A French multicenter randomised and placebo-controlled study recruiting patients who present neurovascular involvement related to GCA (\> 60 years) with symptomatic (stroke) or asymptomatic forms. The aim of this study is to assess the efficacy of tocilizumab to induce complete remission of GCA with cerebrovascular involvement (clinical and biological) and absence of clinical and MRI ischemic stroke recurrence at 24 weeks.
Giant cell arteritis (GCA) in the elderly is considered a medical emergency in case of ischemic complication, urgent treatment is needed and high doses of intravenous steroids are used. To date, usual treatments added to steroids have not been shown to be effective in reducing the risk of ischemic event recurrence in GCA. Recently, the efficacy of tocilizumab has been demonstrated as a steroid-sparing agent and a long-term complete remission agent. The aim of this study is to address the potential benefits of tocilizumab as induction therapy in combination with high dose steroids to improve the neurovascular involvement in GCA. The study will enroll 66 subjects with GCA (according to ACR criteria or positive temporal artery biopsy) and neurovascular involvement (symptomatic or asymptomatic). It consist of a screening phase (up to 30 days), a baseline/randomization phase and a treatment phase with experimental treatment or placebo (weekly administrated) which could be combined with usual treatments for stroke as antiaggregants and/or anticoagulants (24 weeks). Regular visit will be performed to follow the GCA remission, adverse treatments effects and proceed to radiological and biological evaluations (visit assessment at weeks 2, 4, 8, 12, 16, 20, 24, 28, 32, 36) until end of study visit at week 52.
Study Type
INTERVENTIONAL
Allocation
RANDOMIZED
Purpose
TREATMENT
Masking
QUADRUPLE
Enrollment
66
Tocilizumab will be administered subcutaneously at a dose of 162mg/0.9mL weekly (each week, on the same day) from week 0 to week 24. At the first injection (Baseline D0), a therapeutic education is provided for patients/caregivers who can carry out the injections themselves as part of their usual care.
Placebo administered subcutaneously (SC) weekly during 24 weeks
Saint Antoine Hospital, Neurology Unit, Assistance Publique-Hôpitaux de Paris
Paris, France
Percentage of patients in complete remission of GCA with absence of ischemic stroke recurrence at 24 weeks under tocilizumab.
Percentage of participants with complete remission of GCA, defined as an absence of clinical signs of GCA, a CRP levels less than 10 mg/l and an absence of new ischemic stroke signs at MRI realized at 24 weeks after the tocilizumab initiation
Time frame: From date of treatment initiation until 24 weeks.

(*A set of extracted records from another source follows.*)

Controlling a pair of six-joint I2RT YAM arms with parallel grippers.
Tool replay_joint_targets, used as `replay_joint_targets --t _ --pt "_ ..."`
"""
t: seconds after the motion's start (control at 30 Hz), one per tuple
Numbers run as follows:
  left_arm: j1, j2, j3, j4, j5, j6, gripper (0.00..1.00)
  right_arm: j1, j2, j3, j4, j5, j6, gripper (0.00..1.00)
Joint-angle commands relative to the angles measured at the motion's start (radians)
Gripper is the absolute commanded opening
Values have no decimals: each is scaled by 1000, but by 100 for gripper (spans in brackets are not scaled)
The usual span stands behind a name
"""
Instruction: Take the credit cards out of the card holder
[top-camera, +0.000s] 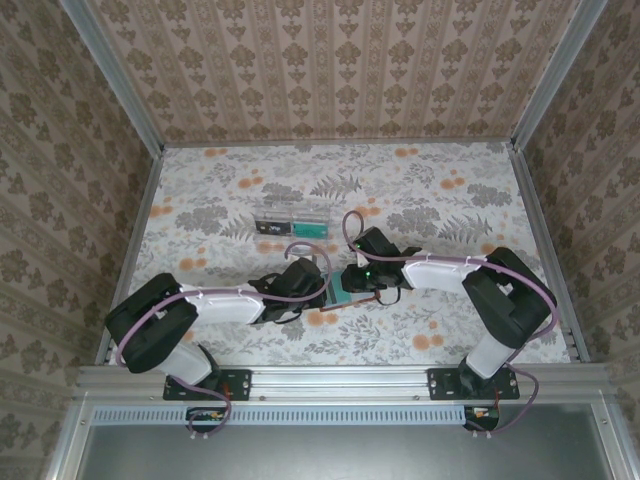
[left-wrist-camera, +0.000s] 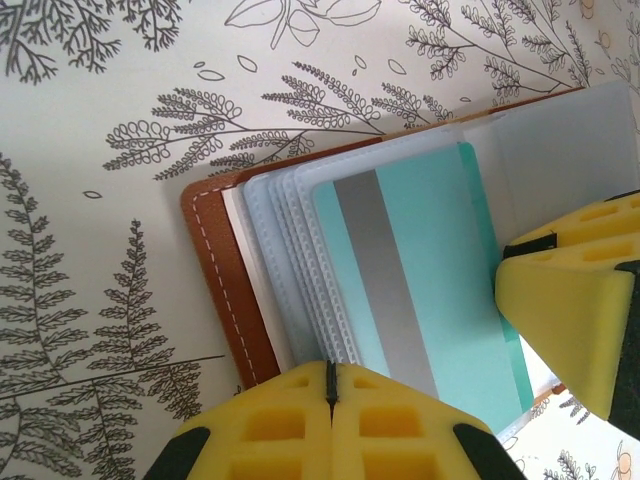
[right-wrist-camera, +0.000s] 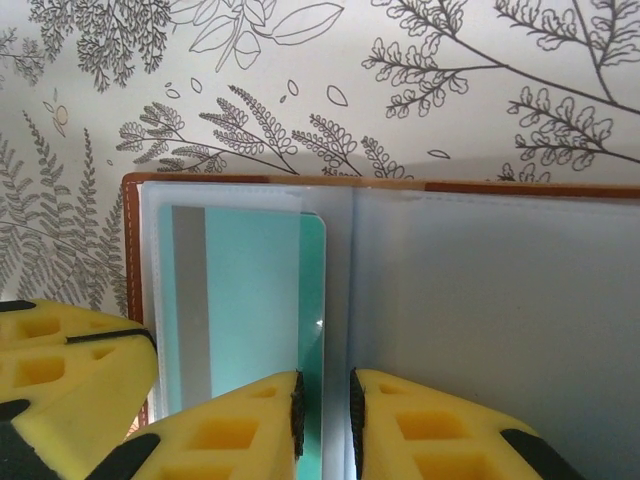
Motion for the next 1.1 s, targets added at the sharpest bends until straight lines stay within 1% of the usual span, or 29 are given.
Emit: replay_joint_targets --t 0.0,0.2,0.37,0.43,0.5,0.53,0.87,1.07 --pt "4 18 -7 -16 -16 -18 0 -9 32 -10 37 -55 30 22" --pt "1 23 -3 -15 -13 -15 0 -30 47 -33 90 -115 62 20" --pt "1 24 0 -16 -10 -12 0 -44 46 -50 123 -154 81 15" --pt "1 29 4 -16 -8 -11 0 -45 46 -52 127 -165 81 10" --pt "1 32 7 -19 -8 -10 0 -47 43 -54 127 -169 80 2" --pt "0 32 8 -23 -8 -8 0 -48 40 -56 128 -168 80 0" --pt "3 16 5 -66 -27 1 0 -94 -36 -93 116 -114 79 0" --pt "9 -3 -5 -84 -33 12 0 -133 -61 -106 98 -117 65 0"
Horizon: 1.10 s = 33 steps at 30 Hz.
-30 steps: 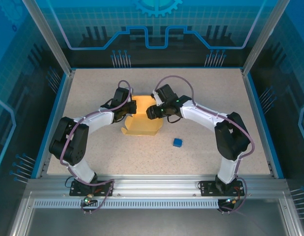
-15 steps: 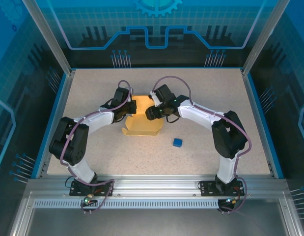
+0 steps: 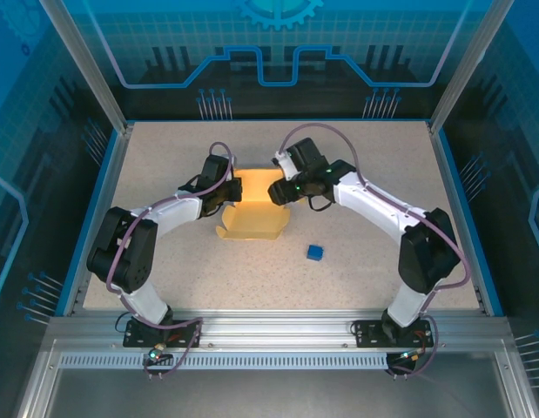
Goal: Fold the paper box
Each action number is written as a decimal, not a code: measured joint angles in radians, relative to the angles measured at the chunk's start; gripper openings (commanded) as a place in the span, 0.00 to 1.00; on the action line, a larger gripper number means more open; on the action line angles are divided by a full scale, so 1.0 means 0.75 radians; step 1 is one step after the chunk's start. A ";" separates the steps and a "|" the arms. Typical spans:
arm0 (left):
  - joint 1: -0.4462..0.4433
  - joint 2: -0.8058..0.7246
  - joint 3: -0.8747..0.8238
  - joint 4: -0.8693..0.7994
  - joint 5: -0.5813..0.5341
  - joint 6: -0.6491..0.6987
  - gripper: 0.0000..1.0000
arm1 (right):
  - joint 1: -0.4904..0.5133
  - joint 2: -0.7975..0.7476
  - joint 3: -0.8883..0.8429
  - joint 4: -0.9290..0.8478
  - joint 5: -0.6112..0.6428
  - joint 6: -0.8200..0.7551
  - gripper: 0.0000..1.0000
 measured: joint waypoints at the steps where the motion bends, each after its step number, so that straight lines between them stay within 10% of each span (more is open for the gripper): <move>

Compare within tocilizumab and placebo groups the percentage of clinical and MRI ischemic stroke recurrence at 24 weeks
the efficacy of weekly tocilizumab on the prevention of stroke recurrence will be measured by the percentage of stroke recurrence compared to control group in patients with GCA during 52 weeks at week 4, 12, 24 and 52
Time frame: at week 4, 12, 24 and 52.
The relapse-free survival
Number of patients who had relapsed as defined as major if clinical symptoms are present, or as minor in the case of isolated acute pase reactants increase
Time frame: up to 52 weeks
Compare within tocilizumab and placebo groups the time to remission in patients with GCA during 52 weeks.
the time to remission will be assessed in comparison with the control group in patients with GCA during 52 weeks at week 4, 12, 24 and 52 Number of days between treatment induction and signs of remission.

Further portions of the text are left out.